You are using "must" in a way that I used to use "must" before I learned not to. If you flip a quarter (that is heads on one side and tails on the other), and if it lands on one or the other, then if you know it didn't land on heads, then you think it must have landed on tails because no other option was available, but it was never the case that you had to flip the quarter, so although it landed on tails, it's not the case that it must have landed on tails --because things could have turned out differently such as you never even flipping the quarter. You should be very cautious not to declare a truth a necessary truth just because something is the way it is.
You keep returning to an inverted view of necessity, so let me put it in an way that shows it. When you say that "every truth must be true," you must remember that:
A truth is whatever is true insofar as it is true.
Being true is being the same as whatever makes what is true a truth.

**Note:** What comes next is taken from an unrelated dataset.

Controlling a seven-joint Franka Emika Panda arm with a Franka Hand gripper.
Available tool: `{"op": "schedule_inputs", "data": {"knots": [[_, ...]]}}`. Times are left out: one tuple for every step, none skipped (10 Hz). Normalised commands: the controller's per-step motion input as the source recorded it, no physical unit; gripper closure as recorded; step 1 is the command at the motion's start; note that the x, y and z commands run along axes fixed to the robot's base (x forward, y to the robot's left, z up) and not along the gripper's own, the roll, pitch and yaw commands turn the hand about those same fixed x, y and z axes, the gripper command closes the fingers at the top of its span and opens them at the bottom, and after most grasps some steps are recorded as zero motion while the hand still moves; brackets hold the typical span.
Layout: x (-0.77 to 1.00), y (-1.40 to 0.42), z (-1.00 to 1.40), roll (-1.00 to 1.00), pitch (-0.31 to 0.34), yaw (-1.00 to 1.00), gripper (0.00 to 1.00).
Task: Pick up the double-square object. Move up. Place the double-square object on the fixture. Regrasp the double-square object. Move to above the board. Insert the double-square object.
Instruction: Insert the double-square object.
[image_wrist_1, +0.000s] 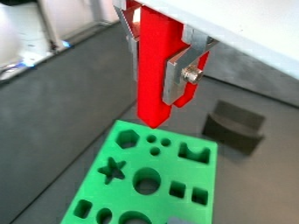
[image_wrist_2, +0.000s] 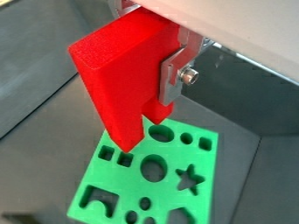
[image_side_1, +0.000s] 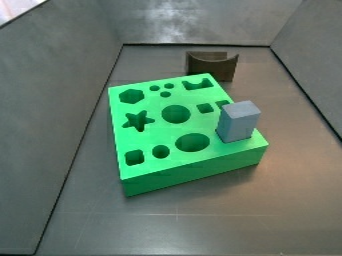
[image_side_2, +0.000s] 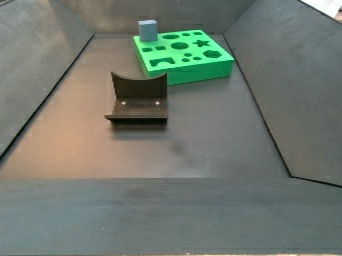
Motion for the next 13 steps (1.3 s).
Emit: {"op": "schedule_inputs", "data": {"knots": [[0.35,-0.04,-0.6,0.04,0.0,-0.73,1.0],[0.27,-0.02,-0.63,0.04,0.0,-0.79,1.0],[0.12,0.0,-0.67,0.0,0.0,-0.91,1.0],[0.0,0.0,-0.71,0.0,0.0,-1.0,1.0],[0.0,0.0,-0.72,0.0,0.0,-1.0,1.0],[0.0,0.0,-0.72,0.0,0.0,-1.0,1.0],[0.0,0.0,-0.72,0.0,0.0,-1.0,1.0],[0.04,0.02,-0.28,0.0,0.0,-0.91,1.0],[0.0,0.0,-0.01,0.02,0.0,0.0,1.0],[-0.16,0.05,-0.49,0.01,0.0,-0.59,1.0],[-0.2,0.06,-0.68,0.01,0.0,-0.93,1.0],[0.0,0.0,-0.74,0.0,0.0,-1.0,1.0],[0.0,0.0,-0.79,0.0,0.0,-1.0,1.0]]}}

Hence, the sentence "every truth must be true" informs us that whatever is true must be the same as whatever makes it a truth (some white snow must be the same as the whiteness of some snow, otherwise it ceases to be a truth). You could rather say that every truth
depends on its truth - a true being - without fundamentally altering the meaning of this necessity. The necessary truth of any truth refers to the true being that gives truth to any truth rather than to the truth being true: it does not refer to the truth in your head: it refers to the truth outside your head, which makes the truth in your head true. It is the truth outside your head that is necessary - necessary for the truth inside your head to be true - not the other way around. It is in this sense that every truth
must be true, and only this reading makes any sense out of, "if any truth were untrue, then it would not be a truth: every truth must be true." If you read this the way you were reading it, then you get:
If any truth (a true being) were untrue, then it would not be a truth (either outside or inside my head): every truth (a true being) must be true (first as a being in the world, and then as a truth in my soul).

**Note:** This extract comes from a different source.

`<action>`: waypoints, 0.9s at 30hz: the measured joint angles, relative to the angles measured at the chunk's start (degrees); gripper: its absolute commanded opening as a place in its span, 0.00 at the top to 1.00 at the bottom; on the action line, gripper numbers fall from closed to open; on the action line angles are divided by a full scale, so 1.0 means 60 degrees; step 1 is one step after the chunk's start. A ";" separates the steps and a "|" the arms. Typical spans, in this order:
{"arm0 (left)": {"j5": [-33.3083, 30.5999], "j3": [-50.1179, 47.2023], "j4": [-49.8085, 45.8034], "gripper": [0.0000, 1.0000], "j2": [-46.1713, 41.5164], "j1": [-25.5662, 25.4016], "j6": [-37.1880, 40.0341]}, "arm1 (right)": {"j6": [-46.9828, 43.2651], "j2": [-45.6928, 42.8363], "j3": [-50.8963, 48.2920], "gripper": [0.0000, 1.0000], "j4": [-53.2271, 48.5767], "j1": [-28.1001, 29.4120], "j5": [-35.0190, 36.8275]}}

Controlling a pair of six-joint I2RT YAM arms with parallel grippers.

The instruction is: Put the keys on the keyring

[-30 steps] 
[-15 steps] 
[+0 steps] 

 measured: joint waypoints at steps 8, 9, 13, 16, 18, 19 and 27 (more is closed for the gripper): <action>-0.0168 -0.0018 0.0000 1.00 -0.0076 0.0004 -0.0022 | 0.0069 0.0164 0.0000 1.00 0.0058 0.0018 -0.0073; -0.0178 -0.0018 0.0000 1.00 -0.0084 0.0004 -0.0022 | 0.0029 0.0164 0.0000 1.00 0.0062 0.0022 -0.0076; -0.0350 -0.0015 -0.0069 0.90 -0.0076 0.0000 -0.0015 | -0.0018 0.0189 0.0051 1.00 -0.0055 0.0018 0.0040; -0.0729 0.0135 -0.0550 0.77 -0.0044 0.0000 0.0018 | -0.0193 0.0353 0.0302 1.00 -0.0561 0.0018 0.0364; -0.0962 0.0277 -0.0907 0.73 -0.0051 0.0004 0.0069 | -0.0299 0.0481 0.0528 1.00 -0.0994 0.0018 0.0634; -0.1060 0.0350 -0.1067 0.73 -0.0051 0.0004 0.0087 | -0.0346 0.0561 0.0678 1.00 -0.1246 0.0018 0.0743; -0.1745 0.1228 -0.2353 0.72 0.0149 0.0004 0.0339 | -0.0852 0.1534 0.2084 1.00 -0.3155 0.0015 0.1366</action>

Which is the modal fallacy. This reading is wrong simply because it puts an ideal truth exclusively outside of me, confusing a truth with the true being that gives it its truth. Now, if you read it the other way around, then you get:
If any truth (in my head) were untrue (as a true being in the world), then it would not be a truth (inside my head): every truth (in my soul) must be true (as a being in the world).
Now there is no fallacy, and you can see the two different truths, despite their identity: a truth in my head must be true outside my head, otherwise it is false.